Film: Belle
Director: Amma Asante
Screenplay: Misan Sagay
Producer: Damian Jones
Distributed by: Twentieth Century Fox
Review by Joy Francis
Ten years after her BAFTA award-winning debut A Way of Life, Amma Asante unveils Belle, an assured, lavish and beautiful costume drama exploring familiar themes of politics, race, class and identity through the eyes of an unconventional heroine.
Set in the late 18th century, Belle tells the extraordinary story of Dido Elizabeth Belle Lindsay, a mixed race girl brought up as the adopted daughter of Lord Mansfield, the Lord Chief Justice of England, in the grandeur of Kenwood House.
While a child, illegitimate Dido is plucked out of poverty by her father John Lindsay, a Royal Navy Admiral (an emotional Matthew Goode) when her mother, a slave, dies. “I’m here to take you to a good life. A life that you were born into,” he promises. That good life is in the care of her great uncle Lord Mansfield (Tom Wilkinson) and his wife, played by the understated Emily Watson.
Despite agreeing to be her guardian, Lord Mansfield and his wife are initially taken aback when she arrives. “She is black. A detail you chose not to share with us,” Lord Mansfield declares. Before long, Dido is absorbed into the rarefied life of the aristocracy alongside her white “sister-cousin” Elizabeth (Sarah Gadon) who has been abandoned with no money by her wayward father.
As a young woman, Dido (a likeable Gugu Mbatha-Raw) discovers the father she barely knew has died and made her an heiress with a £2,000 a year fortune. This windfall secures her future, and the possibility of attracting a husband, though the drawback of her being black is never far from the surface.
Dido’s life at Kenwood House constantly reflects these contradictions. She is loved, pampered, educated and sheltered from the outside world, which is consumed by the immoral slave trade. Yet she cannot eat with the servants as she is above them, or dine with her family in the company of guests, as it isn’t ‘polite’. The consolation prize is joining them afterwards in the parlour.
Dido and Elizabeth are bought up as equals, with Lord Mansfield commissioning the now famous painting of them both. Yet Elizabeth is coached for her ‘coming out’ in London, while Dido is offered the keys to Kenwood House, alluding to a future of spinsterhood like Lady Mary Murray (an energetic and funny Penelope Wilton), Lord Mansfield’s unmarried sister. Despite her privileged status and luxury lifestyle, Dido is a lady in name only. As a result she begins a journey to define herself.
The film exposes the double standards of class with great wit and insight. Miranda Richardson’s character, the scheming social climber Lady Ashford, embodies the callous nature of the class system with its selective colour-blindness based on wealth. When Lady Ashford first sees Dido she doesn’t hold back her disdain: “Good lord, a negro. I had no idea she would be so, black.” But after hearing of Dido’s good fortune, she turns on a dime and the once unacceptable “mulatto” couldn’t be more suitable for her broke eldest son Oliver (James Norton).
Emotive themes such as race, class, slavery and misogyny, are explored with confidence. Despite her outward feistiness and ability to navigate the nonsensical rules of aristocratic society, there is a powerful moment when Dido’s inner conflict surfaces as she clutches, scratches and pulls at her brown skin. Her social status, while enviable, comes at a price.

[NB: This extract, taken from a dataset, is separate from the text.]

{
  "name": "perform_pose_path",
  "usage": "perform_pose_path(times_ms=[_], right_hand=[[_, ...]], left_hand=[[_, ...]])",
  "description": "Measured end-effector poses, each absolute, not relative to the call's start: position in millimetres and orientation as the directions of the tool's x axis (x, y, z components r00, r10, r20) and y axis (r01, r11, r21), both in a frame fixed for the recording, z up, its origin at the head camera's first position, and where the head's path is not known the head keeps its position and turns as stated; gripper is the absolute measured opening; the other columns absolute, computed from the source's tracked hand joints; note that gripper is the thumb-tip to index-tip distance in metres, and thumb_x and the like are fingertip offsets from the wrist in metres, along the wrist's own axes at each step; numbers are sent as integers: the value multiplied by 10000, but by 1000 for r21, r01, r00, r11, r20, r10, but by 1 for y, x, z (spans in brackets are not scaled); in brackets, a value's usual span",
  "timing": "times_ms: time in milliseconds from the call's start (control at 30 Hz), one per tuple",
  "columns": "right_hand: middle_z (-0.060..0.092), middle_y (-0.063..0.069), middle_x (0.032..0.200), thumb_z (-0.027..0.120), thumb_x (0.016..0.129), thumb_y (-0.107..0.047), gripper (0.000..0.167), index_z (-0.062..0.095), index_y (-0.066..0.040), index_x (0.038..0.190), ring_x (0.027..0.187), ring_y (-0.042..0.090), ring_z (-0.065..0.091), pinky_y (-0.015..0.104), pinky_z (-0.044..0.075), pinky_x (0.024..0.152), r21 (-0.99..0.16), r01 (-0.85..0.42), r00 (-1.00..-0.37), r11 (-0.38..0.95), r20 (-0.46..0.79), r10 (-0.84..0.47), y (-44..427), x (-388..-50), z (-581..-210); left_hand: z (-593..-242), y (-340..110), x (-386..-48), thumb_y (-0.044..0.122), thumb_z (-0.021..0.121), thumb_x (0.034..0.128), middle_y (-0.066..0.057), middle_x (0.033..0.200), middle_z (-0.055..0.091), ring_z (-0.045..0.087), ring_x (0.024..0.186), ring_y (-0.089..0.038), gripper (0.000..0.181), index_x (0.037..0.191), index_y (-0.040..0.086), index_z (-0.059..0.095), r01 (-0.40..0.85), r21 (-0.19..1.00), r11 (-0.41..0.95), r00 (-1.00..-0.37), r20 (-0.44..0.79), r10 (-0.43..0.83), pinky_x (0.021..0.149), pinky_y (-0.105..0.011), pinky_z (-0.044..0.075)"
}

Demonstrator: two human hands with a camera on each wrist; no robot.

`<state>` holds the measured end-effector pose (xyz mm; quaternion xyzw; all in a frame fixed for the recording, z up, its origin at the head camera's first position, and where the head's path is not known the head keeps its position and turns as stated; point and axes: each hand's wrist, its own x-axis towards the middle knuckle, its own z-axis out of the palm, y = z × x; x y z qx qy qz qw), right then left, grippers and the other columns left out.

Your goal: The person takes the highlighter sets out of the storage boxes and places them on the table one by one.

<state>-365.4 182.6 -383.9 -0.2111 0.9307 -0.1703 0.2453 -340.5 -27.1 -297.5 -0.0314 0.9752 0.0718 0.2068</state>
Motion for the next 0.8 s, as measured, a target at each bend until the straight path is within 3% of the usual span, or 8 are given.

Belle is also about love and all its flaws (Lord Mansfield’s over-protectiveness of Dido) and its splendour, in the shape of handsome reverend’s son and aspiring lawyer John Davinier (an intense Sam Reid). His blossoming and challenging relationship with Dido has Jane Austen etched all over it.
Of lowly status and high ambition, John’s new world emancipator is pitted against Lord Mansfield’s legal titan in an enlightening war of words over the appalling case of the Zong slave ship. Over 140 slaves were thrown overboard on the captain’s orders under the guise of saving the ship from disease and ruin. The film thoughtfully unpicks the shocking and little known truth that slaves could be killed for an insurance claim.
Packed to the beautifully gilded ceiling with a stellar and seasoned cast, the young Turks hold their own in such esteemed company. Mbatha-Raw is watchable and engaging (though occasionally a bit too wide eyed). Reid has enough zeal to charge the national grid while Gadon infuses Elizabeth with a sense of modernity and pathos.
Though not perfect, there is very little to knock in Belle. Visually sumptuous. Fabulous acting. Unexpectedly funny. An unfamiliar slice of history told with modern flair. Asante’s quest to uncover the hidden story behind the now revered painting of Dido and Elizabeth, which used to hang at Kenwood House, has been revisioned with great care.
When you see the painting, you will understand why this film had to be made.
Belle is on nationwide release from Friday 13 June 2014.